> [About this task]
Starting at the top of the entries below, set down every line exactly, please, until you reach the line with "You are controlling", which is included too.

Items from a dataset
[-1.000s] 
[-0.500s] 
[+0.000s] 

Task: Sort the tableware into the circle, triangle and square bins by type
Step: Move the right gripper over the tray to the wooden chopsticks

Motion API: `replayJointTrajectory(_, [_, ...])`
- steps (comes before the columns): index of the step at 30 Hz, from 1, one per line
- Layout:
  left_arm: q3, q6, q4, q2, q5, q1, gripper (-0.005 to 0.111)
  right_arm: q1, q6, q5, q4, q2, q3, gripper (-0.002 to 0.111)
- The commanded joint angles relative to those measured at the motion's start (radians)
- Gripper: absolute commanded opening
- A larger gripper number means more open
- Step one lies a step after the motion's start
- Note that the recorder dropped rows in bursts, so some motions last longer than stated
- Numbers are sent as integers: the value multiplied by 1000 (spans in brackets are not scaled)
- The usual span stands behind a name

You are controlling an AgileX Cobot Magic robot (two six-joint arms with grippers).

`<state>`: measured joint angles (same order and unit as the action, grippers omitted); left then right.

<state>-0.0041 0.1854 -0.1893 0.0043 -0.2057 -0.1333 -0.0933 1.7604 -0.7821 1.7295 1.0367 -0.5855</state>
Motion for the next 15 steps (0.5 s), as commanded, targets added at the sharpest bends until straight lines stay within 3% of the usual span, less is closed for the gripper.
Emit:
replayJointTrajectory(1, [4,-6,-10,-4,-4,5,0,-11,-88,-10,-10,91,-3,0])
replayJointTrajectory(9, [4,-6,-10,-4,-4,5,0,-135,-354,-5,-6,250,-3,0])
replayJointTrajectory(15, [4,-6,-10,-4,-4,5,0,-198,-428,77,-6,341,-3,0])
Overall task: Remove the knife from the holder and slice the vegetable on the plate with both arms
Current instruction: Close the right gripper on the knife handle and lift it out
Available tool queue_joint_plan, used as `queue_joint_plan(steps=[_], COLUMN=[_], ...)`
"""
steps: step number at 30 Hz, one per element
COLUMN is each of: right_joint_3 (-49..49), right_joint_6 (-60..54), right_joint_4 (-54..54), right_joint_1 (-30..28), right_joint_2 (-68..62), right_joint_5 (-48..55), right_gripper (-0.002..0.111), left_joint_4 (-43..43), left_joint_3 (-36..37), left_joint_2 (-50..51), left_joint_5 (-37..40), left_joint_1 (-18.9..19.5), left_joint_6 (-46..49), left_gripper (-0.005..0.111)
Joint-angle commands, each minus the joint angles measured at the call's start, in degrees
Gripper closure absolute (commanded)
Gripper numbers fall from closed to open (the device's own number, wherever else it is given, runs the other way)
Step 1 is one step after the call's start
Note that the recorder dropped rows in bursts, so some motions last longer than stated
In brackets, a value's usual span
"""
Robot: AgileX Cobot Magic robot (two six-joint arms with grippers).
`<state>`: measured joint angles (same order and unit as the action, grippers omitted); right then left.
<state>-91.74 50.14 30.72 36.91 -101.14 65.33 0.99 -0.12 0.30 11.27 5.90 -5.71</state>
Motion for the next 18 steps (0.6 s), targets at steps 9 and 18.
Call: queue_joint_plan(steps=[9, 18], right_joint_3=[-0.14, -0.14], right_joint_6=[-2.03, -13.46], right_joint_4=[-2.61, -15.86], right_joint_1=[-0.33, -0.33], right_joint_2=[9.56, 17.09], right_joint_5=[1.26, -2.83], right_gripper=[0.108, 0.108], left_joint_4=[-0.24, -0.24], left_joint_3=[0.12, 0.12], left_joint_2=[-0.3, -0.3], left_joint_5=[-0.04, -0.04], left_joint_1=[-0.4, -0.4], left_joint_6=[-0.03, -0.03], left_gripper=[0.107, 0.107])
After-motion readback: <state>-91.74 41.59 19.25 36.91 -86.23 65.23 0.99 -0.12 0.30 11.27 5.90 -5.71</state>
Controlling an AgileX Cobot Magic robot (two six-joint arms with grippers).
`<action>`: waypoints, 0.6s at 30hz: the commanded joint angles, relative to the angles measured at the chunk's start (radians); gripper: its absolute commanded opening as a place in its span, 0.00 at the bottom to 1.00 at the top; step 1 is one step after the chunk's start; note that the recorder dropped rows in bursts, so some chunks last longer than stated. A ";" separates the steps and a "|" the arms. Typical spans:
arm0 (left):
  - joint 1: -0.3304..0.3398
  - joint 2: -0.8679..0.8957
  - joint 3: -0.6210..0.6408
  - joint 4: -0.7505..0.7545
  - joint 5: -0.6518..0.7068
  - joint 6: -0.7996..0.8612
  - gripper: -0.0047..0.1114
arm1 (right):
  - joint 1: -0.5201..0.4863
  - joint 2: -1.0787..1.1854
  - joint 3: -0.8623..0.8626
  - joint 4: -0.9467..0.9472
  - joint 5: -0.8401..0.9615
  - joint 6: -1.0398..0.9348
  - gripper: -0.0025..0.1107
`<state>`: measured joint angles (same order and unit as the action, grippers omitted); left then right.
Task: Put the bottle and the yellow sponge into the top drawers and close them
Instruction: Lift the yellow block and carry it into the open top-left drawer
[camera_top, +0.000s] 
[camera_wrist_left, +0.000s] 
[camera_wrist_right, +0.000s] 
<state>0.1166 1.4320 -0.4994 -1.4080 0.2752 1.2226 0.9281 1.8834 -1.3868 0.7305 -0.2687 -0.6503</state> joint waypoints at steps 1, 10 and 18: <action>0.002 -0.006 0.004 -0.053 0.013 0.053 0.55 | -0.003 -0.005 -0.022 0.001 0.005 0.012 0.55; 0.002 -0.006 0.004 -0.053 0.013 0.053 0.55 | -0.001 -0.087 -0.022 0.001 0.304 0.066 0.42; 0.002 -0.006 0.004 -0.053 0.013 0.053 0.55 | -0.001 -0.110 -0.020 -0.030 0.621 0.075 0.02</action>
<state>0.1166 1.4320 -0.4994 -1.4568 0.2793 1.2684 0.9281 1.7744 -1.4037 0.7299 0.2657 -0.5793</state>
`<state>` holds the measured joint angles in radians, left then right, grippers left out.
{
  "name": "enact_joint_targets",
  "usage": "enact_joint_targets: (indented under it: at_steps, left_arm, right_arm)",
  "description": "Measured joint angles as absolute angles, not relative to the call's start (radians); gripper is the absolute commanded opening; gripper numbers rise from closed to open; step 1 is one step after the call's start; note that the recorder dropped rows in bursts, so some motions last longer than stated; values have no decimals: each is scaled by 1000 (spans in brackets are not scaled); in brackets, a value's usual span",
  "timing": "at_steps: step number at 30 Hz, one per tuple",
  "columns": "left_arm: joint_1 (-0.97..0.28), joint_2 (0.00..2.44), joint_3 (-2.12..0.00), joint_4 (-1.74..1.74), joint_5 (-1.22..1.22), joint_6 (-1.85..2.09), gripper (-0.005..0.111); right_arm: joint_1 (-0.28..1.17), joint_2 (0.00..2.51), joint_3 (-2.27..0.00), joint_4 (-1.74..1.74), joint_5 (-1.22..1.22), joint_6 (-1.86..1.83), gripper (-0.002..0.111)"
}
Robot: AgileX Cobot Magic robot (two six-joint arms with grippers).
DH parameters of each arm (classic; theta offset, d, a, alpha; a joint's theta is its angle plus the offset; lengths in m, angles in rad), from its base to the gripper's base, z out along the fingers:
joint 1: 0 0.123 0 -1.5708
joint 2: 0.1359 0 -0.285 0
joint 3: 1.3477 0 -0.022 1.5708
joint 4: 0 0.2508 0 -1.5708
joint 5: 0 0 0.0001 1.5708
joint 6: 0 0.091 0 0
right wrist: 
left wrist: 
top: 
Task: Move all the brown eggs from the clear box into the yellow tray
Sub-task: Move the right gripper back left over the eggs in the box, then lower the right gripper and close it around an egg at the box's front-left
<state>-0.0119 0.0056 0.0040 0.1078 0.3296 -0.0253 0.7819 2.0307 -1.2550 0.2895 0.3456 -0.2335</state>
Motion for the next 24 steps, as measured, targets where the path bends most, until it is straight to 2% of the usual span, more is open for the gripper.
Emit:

> [Expected answer]
[-1.000s] 
[-0.500s] 
[+0.000s] 

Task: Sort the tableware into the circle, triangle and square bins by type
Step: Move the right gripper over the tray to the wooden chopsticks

Motion API: `replayJointTrajectory(_, [_, ...])`
- steps (comes before the columns): index of the step at 30 Hz, from 1, one per line
- Layout:
  left_arm: q3, q6, q4, q2, q5, q1, gripper (-0.005 to 0.111)
  right_arm: q1, q6, q5, q4, q2, q3, gripper (-0.002 to 0.111)
- The commanded joint angles relative to those measured at the motion's start (radians)
- Gripper: absolute commanded opening
- A larger gripper number means more open
- Step one lies a step after the motion's start
- Note that the recorder dropped rows in bursts, so some motions last longer than stated
- Numbers are sent as integers: the value multiplied by 1000 (spans in brackets are not scaled)
- The usual span stands behind a name

You are controlling an AgileX Cobot Magic robot (two six-joint arms with grippers).

The exercise was answered in full.